Each line from the one with "Indicate one or more points on the finger" to the final line of the data must be reproduced exactly, and no other line may appear.

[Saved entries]

+-------+

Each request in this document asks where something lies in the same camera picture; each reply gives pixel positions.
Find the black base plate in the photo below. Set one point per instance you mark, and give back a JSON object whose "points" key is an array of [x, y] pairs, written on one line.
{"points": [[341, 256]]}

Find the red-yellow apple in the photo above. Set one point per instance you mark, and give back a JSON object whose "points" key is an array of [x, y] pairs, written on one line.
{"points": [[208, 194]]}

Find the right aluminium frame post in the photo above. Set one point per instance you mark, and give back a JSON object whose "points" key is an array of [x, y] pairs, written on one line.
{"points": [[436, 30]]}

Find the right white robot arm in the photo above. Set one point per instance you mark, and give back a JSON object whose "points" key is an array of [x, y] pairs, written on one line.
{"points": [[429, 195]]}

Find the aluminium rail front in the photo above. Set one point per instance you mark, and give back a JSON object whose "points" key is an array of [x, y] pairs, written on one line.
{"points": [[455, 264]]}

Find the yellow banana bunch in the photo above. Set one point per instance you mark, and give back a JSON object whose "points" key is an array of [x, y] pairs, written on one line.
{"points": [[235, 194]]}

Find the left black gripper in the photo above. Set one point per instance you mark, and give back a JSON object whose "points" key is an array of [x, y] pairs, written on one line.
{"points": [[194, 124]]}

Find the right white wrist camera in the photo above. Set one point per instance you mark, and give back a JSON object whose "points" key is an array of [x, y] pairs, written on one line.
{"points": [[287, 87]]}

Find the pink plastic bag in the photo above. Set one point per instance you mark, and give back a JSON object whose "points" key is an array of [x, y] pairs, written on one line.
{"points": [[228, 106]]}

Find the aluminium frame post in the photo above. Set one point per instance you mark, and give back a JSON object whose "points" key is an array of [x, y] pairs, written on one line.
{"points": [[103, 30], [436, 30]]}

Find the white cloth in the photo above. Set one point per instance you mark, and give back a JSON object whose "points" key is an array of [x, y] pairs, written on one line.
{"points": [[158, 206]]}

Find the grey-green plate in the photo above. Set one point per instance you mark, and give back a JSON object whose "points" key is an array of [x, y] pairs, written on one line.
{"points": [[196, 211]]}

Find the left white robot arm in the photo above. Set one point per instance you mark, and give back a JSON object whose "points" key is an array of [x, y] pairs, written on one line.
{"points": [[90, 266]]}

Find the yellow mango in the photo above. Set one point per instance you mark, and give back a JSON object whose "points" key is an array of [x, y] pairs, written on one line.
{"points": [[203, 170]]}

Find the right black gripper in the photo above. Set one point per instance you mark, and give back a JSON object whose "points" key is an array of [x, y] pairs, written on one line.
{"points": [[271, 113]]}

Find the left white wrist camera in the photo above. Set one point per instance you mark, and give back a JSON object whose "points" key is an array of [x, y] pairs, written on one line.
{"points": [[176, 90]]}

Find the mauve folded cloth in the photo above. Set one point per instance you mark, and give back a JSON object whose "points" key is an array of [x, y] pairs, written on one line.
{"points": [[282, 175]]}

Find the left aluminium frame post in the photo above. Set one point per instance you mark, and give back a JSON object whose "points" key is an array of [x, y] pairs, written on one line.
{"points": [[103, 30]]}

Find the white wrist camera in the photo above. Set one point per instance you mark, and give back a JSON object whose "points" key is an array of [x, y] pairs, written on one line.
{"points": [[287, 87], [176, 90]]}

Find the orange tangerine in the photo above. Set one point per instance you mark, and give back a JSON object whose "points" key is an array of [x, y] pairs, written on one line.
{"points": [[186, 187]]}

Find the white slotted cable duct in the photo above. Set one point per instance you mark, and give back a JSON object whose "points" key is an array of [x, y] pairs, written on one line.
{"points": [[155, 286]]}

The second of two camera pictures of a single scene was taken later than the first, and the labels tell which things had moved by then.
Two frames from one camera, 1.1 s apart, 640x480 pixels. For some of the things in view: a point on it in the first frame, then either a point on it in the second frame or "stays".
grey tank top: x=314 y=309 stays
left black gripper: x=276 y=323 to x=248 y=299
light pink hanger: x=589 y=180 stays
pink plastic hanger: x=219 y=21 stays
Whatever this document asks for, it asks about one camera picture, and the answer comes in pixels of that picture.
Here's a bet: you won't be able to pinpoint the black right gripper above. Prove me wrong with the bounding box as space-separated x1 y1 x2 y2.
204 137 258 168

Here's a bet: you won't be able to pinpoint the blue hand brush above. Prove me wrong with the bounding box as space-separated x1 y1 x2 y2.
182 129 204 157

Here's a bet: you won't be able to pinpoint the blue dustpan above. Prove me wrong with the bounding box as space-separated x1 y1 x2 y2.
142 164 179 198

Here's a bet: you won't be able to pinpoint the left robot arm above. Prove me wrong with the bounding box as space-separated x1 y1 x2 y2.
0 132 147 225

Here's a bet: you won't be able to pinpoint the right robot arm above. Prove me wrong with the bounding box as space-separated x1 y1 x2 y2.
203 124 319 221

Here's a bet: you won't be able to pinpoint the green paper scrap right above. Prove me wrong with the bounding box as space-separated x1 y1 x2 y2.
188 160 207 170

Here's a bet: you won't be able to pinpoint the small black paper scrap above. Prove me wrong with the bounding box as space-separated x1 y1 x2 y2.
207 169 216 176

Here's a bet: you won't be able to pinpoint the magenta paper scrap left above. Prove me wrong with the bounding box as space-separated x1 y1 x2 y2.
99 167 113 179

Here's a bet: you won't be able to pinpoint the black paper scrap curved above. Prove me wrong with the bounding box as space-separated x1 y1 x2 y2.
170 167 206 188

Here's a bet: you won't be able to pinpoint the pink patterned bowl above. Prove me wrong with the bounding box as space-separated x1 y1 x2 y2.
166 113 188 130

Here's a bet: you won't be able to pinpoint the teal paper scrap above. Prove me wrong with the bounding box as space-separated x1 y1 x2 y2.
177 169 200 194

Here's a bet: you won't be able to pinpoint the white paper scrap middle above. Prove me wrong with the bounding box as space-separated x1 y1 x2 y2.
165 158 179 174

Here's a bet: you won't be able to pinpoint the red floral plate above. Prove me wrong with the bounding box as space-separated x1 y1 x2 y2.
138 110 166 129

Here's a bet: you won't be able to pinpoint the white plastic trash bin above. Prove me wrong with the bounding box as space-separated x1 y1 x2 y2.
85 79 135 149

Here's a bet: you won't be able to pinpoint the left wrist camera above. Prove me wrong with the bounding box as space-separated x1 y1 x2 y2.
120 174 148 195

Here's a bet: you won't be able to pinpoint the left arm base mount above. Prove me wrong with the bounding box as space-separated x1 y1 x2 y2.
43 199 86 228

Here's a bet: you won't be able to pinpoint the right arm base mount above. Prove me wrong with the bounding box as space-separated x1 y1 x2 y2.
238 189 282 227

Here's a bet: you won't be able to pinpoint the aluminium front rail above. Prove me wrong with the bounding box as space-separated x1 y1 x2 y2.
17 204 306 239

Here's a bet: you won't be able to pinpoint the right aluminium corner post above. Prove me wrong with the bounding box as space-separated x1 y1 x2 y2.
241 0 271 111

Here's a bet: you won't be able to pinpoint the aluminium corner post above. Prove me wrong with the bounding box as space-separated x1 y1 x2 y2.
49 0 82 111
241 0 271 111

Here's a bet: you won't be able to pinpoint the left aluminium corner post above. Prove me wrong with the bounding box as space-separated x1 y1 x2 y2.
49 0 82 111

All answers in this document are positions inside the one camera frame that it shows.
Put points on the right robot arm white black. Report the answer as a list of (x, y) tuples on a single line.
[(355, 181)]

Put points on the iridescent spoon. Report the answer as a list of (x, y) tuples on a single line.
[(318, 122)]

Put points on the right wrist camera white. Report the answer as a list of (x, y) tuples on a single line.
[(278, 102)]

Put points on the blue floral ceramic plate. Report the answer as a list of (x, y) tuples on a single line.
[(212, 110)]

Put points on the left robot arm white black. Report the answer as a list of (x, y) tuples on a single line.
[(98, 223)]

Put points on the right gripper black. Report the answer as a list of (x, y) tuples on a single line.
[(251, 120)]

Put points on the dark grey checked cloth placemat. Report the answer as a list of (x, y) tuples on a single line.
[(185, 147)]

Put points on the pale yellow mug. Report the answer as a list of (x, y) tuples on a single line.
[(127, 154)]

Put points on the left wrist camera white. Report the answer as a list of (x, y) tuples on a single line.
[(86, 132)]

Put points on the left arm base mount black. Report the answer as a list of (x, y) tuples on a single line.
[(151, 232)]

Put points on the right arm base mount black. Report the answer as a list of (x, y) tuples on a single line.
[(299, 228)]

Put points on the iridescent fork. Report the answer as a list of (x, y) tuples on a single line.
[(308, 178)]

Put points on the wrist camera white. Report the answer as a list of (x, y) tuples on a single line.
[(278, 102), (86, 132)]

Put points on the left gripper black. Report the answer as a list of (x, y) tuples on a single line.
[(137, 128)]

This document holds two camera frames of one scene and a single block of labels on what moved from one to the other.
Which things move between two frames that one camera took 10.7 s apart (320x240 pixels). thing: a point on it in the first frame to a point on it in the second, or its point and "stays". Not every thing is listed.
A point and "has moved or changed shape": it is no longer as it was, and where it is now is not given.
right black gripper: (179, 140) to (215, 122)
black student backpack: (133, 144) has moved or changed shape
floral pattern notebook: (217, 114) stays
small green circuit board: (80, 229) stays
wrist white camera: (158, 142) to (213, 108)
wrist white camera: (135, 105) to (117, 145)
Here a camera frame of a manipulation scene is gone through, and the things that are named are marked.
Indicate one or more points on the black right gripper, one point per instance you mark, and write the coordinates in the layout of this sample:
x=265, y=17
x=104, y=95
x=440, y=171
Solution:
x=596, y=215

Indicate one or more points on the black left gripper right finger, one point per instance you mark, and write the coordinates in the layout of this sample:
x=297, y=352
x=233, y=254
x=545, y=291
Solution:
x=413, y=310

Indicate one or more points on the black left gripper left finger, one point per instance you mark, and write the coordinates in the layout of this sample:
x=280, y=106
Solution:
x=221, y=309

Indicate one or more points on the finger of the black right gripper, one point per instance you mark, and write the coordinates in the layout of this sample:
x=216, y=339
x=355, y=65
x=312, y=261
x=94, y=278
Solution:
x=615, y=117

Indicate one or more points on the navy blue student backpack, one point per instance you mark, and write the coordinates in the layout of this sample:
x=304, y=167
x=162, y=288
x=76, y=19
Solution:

+-------+

● Response
Indicate one or more points on the finger of the black right gripper, one point per instance you mark, and write the coordinates in the layout of this sample:
x=216, y=339
x=355, y=65
x=312, y=261
x=94, y=278
Solution:
x=615, y=117

Indicate one or more points on the navy blue student backpack, one point per instance you mark, and write the coordinates in the layout of this sample:
x=304, y=167
x=162, y=288
x=76, y=19
Solution:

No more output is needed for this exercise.